- _Exercise objective_:
Look for the word "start" in the material below, then report each line where it occurs.

- _Provided material_:
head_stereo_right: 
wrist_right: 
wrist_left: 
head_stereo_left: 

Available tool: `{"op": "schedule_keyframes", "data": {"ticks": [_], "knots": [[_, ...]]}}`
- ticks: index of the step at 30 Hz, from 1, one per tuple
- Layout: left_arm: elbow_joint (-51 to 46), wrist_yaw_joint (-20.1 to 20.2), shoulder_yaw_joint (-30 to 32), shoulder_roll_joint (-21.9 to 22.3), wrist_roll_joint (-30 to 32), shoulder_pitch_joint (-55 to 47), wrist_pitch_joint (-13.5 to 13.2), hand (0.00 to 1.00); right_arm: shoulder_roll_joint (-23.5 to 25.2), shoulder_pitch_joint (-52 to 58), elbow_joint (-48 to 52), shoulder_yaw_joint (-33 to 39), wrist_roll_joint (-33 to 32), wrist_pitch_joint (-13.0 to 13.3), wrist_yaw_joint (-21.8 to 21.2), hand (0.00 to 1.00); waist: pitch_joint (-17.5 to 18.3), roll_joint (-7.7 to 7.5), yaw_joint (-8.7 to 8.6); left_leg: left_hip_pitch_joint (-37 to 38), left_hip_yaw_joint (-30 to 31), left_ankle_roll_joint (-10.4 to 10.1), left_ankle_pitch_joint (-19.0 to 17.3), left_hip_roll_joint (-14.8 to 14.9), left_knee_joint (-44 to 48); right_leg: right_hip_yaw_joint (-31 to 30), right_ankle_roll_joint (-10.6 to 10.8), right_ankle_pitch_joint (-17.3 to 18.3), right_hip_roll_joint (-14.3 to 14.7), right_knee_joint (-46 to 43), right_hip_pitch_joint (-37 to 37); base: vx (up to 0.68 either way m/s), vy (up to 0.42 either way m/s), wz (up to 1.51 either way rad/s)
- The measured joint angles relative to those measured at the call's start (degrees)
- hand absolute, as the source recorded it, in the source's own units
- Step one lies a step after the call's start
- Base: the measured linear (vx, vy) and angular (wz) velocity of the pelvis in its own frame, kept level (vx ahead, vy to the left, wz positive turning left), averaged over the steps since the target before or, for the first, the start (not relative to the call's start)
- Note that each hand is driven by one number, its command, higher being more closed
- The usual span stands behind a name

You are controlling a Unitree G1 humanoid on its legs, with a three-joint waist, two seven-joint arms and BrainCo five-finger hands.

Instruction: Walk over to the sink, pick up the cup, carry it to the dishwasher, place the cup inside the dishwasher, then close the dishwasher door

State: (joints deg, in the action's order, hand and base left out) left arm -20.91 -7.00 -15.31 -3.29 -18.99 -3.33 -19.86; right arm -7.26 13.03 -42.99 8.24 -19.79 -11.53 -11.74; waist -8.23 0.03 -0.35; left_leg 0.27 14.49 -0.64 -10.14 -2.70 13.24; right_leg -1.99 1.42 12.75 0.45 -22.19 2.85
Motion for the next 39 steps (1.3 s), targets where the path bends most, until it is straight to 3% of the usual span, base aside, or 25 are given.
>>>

- _Result below_:
- The measured joint angles relative to those measured at the call's start (degrees)
- Step one lies a step after the call's start
- Base: the measured linear (vx, vy) and angular (wz) velocity of the pelvis in its own frame, kept level (vx ahead, vy to the left, wz positive turning left), averaged over the steps since the target before or, for the first, the start (not relative to the call's start)

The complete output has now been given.